The PD-1 inhibitor toripalimab in combination with an induction chemoradiotherapy regimen free of concurrent cisplatin demonstrated noninferior efficacy and superior safety compared with the same regimen plus concurrent cisplatin in patients with high-risk, locoregionally advanced nasopharyngeal carcinoma.

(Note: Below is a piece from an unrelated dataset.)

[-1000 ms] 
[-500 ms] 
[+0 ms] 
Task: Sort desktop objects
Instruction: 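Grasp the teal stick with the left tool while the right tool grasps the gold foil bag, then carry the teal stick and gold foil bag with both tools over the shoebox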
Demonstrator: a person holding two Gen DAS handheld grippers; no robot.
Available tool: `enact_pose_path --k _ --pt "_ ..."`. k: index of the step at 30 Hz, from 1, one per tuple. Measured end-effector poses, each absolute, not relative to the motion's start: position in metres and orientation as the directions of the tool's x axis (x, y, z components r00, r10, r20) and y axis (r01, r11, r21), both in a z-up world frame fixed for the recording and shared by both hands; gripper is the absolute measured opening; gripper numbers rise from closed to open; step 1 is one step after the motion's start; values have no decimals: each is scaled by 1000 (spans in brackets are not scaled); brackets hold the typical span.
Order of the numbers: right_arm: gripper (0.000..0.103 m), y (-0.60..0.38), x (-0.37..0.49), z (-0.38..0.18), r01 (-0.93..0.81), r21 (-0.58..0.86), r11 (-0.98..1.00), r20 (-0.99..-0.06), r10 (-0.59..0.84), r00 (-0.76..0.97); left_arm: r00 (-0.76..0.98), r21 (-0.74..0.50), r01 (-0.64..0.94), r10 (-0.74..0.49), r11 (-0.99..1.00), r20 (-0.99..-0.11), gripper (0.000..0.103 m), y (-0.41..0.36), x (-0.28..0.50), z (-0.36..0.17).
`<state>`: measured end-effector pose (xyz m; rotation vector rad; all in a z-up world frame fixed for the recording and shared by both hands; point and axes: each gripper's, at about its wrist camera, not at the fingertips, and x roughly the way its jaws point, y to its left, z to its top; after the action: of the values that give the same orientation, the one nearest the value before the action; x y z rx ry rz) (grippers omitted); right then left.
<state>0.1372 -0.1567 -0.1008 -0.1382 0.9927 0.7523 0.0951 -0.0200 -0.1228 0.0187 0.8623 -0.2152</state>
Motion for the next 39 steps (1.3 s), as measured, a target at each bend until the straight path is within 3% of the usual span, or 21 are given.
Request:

Findings from the multicenter, randomized, controlled phase III DIAMOND trial were presented at the 2025 ASCO Annual Meeting.1
“Sparing concurrent cisplatin significantly improved safety, especially by reducing the incidence of all-grade vomiting, resulting in enhanced patient tolerability and quality of life,” said lead study author Jun Ma, MD, MSc, Professor in the Department of Radiation Oncology, Sun Yat-sen University Cancer Center in Guangzhou, China.
Background
Current National Comprehensive Cancer Network Clinical Practice Guidelines in Oncology (NCCN Guidelines®) recommend induction chemotherapy and concurrent chemoradiotherapy or concurrent chemoradiotherapy and adjuvant chemotherapy for patients with locoregionally advanced nasopharyngeal carcinoma.2 All of these approaches recommend six cycles of cisplatin, including three cycles of concurrent cisplatin, which then amounts to the drug’s dosing limits.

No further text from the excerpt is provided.